Estos excedentes de violencia suelen estar vinculados a la dimensión emotiva. No solo las personas buscan divertirse, sino desquitarse de las humillaciones previas, quieren compensar su debilidad en el universo social con el despliegue de violencias, devolver las humillaciones que se fueron acumulando en cómodas cuotas durante todos estos años, agregando al hecho un plus de violencia que lo vuelva un evento inolvidable, e incline, aunque sea por un rato, la balanza de poder. En efecto, detrás de la violencia están los sentimientos experimentados con rencor y rabia que fueron resintiendo a las personas.
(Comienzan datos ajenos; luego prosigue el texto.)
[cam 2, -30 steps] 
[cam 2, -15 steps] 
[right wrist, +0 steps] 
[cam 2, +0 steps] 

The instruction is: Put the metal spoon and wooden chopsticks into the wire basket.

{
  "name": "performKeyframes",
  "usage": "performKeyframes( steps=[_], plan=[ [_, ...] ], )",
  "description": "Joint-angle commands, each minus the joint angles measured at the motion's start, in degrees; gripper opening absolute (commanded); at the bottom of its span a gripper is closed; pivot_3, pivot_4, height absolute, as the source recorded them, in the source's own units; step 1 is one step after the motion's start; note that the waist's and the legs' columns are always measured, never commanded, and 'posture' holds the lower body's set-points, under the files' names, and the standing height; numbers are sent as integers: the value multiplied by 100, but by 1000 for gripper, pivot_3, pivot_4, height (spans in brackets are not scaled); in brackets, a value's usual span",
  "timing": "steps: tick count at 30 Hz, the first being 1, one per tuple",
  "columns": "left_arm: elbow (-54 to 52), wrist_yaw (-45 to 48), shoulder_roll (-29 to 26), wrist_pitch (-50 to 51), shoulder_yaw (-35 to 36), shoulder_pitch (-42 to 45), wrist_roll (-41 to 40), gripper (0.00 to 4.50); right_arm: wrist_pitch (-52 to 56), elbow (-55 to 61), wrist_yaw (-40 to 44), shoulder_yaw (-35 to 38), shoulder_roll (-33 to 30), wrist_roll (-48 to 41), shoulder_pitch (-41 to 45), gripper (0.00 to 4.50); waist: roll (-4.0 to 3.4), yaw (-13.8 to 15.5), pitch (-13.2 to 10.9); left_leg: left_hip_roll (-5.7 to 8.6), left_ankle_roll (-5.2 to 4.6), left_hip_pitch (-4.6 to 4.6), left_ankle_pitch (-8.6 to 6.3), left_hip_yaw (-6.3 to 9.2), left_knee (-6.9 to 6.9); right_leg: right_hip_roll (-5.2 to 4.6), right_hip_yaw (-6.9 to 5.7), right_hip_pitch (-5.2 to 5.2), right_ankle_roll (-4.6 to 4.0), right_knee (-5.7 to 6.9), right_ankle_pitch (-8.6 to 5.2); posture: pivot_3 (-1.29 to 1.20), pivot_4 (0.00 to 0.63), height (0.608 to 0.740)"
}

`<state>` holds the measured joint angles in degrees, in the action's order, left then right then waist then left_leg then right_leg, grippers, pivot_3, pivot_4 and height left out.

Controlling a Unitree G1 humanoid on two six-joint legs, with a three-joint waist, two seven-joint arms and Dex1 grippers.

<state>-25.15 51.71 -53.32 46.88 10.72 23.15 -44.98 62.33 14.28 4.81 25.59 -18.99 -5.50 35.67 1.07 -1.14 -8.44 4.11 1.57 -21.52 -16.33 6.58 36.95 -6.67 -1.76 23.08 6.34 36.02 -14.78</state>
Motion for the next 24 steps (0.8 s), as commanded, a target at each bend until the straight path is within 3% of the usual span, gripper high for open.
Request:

La desmonopolización de la violencia
Con todo, la tesis que estoy proponiendo, haciéndome eco de la hipótesis formulada alguna vez por el sociólogo Norbert Elias en El proceso de la civilización, es que estamos asistiendo a una transformación de la agresión, a una nueva mutación de las violencias. Porque si para Elias la transformación estaba vinculada a la monopolización de la violencia en manos del Estado, para nosotros, un siglo después, por el contrario, está vinculada a la desmonopolización. No sabemos cuántas de estas violencias desmonopolizadas están vinculadas a lo que llamo la liberación de la violencia y cuántas a las disputas de la violencia. Como sea, el Estado está perdiendo el monopolio de la violencia legítima. Pero también está perdiendo el monopolio de la gestión de la seguridad y está perdiendo el monopolio de la administración de Justicia.
No es un fenómeno reciente, sino procesos de larga duración, que llevan unas cuantas décadas en marcha. Los punitivismos de abajo se vienen retroalimentando con los punitivismos de arriba. La tentación punitivista no es patrimonio de la dirigencia, es una forma de compensar la crisis de la Justicia y la desconfianza policial, pero también una manera de reclutar los consentimientos para hacer uso de las violencias que garanticen los distintos órdenes que necesitan los vecinos en un barrio, los empresarios en los mercados y los funcionarios en el gobierno. No estoy diciendo que la violencia se convierta en la nueva moneda de circulación nacional, pero cuando la política es incapaz para arreglar los conflictos, y los actores pierden poder, la violencia puede convertirse en un recurso tentador. Como dijo alguna vez Hannah Arendt: “El dominio por la pura violencia entra en juego allí donde se está perdiendo poder”. La violencia llega cuando nos quedamos sin palabras.
*Docente e investigador de la Universidad Nacional de Quilmes. Director del Laboratorio de Estudios Sociales y Culturales (LESyC) y la revista Cuestiones Criminales. Autor, entre otros libros, de Vecinocracia: olfato social y linchamientos; Yuta: el verdugueo policial desde la perspectiva juvenil; y Prudencialismo: el gobierno de la prevención.